## Problem statement
Each line of the data below from the one holding "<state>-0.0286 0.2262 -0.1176" to the one holding "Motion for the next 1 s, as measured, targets", inclusive, is to be reproduced exactly; no other line belongs in the answer.

====== Task data ======

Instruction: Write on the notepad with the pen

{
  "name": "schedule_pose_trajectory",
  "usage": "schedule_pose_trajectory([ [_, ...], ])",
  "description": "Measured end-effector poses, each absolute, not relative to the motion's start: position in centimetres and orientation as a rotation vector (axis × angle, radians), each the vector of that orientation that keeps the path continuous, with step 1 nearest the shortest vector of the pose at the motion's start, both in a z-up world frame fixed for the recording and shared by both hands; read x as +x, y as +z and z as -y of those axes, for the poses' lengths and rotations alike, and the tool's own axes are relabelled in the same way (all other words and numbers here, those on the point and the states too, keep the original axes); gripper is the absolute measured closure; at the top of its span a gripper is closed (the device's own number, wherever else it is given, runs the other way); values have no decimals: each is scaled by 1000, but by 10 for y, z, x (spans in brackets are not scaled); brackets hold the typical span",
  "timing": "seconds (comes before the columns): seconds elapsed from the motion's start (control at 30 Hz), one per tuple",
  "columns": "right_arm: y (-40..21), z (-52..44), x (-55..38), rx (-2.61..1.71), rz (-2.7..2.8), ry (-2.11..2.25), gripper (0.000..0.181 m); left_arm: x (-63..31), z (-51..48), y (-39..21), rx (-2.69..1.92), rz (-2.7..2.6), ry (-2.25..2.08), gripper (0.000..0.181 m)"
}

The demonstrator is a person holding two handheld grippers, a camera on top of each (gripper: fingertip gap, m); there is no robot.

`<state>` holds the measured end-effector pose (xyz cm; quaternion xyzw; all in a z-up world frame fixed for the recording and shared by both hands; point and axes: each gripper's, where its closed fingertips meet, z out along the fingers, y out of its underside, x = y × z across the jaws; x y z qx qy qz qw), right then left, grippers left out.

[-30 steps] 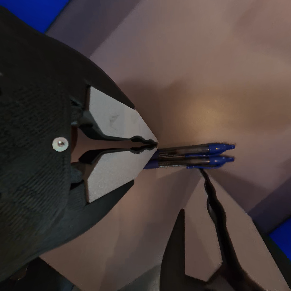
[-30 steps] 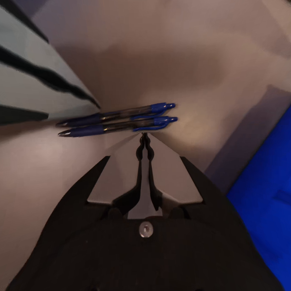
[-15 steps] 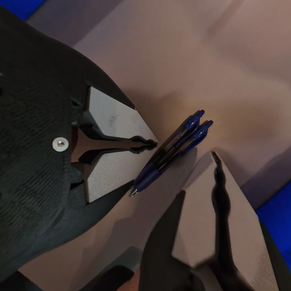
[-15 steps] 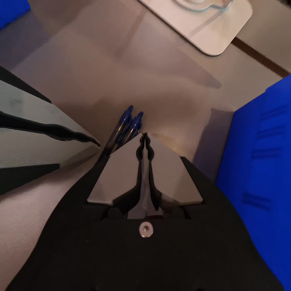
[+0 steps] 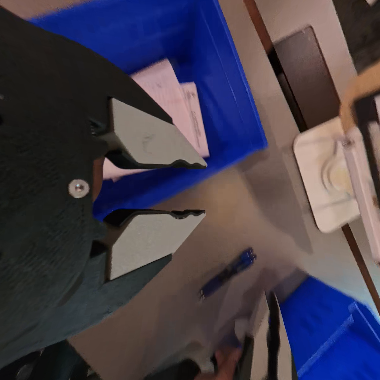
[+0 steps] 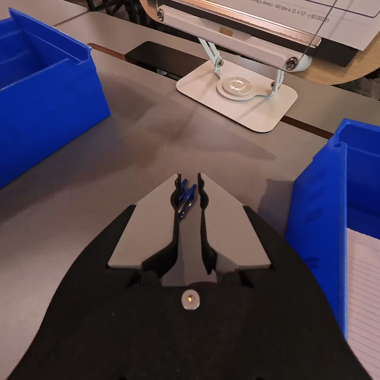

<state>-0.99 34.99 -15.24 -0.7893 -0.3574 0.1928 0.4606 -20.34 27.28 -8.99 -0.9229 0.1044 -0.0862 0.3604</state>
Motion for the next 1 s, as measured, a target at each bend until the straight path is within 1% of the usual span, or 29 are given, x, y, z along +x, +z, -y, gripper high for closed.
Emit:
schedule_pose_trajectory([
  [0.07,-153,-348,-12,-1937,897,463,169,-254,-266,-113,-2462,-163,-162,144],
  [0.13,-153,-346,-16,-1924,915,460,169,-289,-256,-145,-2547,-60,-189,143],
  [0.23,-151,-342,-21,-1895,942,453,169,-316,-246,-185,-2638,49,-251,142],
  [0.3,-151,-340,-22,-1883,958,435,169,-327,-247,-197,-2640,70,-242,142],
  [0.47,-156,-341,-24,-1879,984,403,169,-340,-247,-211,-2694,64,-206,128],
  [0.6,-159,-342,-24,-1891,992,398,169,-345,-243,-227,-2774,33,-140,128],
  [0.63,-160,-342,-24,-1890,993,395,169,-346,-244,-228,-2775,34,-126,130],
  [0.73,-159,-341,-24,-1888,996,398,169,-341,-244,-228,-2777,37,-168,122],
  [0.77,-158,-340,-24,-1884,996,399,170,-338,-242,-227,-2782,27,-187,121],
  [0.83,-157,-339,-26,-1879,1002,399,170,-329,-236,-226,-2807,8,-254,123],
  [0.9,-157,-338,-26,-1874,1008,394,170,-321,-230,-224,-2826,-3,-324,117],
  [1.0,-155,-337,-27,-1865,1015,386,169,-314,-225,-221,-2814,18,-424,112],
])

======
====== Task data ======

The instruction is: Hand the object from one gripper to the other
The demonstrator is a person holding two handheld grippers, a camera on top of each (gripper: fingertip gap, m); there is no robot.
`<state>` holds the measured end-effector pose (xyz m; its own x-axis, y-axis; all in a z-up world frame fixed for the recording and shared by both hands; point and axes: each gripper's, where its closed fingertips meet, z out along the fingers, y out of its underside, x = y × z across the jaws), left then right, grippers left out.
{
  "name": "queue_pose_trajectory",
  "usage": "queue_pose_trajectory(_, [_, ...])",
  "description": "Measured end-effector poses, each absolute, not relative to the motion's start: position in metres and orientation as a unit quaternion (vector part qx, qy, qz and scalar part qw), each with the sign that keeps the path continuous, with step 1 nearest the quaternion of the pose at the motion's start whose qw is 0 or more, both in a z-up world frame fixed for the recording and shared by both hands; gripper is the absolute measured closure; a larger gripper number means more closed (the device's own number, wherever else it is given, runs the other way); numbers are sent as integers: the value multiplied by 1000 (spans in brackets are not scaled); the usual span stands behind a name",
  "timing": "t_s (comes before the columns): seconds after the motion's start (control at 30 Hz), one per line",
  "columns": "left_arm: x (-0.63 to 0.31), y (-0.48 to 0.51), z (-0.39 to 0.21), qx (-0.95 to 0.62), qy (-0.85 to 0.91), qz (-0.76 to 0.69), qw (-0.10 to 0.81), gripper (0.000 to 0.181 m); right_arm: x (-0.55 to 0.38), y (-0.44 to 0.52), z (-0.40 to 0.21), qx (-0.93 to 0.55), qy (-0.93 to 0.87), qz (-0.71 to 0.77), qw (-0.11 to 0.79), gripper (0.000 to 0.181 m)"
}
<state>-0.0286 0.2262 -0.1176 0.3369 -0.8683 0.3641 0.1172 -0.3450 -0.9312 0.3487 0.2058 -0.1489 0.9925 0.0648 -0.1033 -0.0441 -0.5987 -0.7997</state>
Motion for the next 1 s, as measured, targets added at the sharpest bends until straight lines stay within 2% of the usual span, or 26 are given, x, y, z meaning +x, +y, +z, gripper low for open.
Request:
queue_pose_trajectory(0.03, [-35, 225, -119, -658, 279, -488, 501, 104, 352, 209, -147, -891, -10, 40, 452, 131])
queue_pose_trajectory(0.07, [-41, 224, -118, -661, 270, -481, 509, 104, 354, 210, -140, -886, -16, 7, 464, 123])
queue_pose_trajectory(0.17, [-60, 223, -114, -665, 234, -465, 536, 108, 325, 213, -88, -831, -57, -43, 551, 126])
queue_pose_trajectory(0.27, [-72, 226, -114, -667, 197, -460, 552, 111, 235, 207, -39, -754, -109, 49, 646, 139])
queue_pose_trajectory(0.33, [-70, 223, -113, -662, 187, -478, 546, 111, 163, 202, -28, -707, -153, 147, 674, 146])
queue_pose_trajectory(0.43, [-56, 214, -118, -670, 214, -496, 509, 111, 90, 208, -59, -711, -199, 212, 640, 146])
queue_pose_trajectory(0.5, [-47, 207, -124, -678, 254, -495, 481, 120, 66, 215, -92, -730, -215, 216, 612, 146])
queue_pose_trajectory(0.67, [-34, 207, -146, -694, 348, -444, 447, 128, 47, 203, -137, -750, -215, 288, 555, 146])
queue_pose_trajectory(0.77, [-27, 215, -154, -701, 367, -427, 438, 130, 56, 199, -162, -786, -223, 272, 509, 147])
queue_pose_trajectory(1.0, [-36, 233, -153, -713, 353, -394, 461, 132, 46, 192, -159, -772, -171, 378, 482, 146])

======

## Result for this exercise
<state>-0.0286 0.2262 -0.1176 0.3369 -0.8683 0.3641 0.1172 -0.3450 -0.9312 0.3487 0.2058 -0.1489 0.9925 0.0648 -0.1033 -0.0441 -0.5987 -0.7997</state>
Motion for the next 1 s, as measured, targets added at the sharpest bends until straight lines stay within 2% of the usual span, or 26 are given, x, y, z meaning +x, +y, +z, gripper low for open.

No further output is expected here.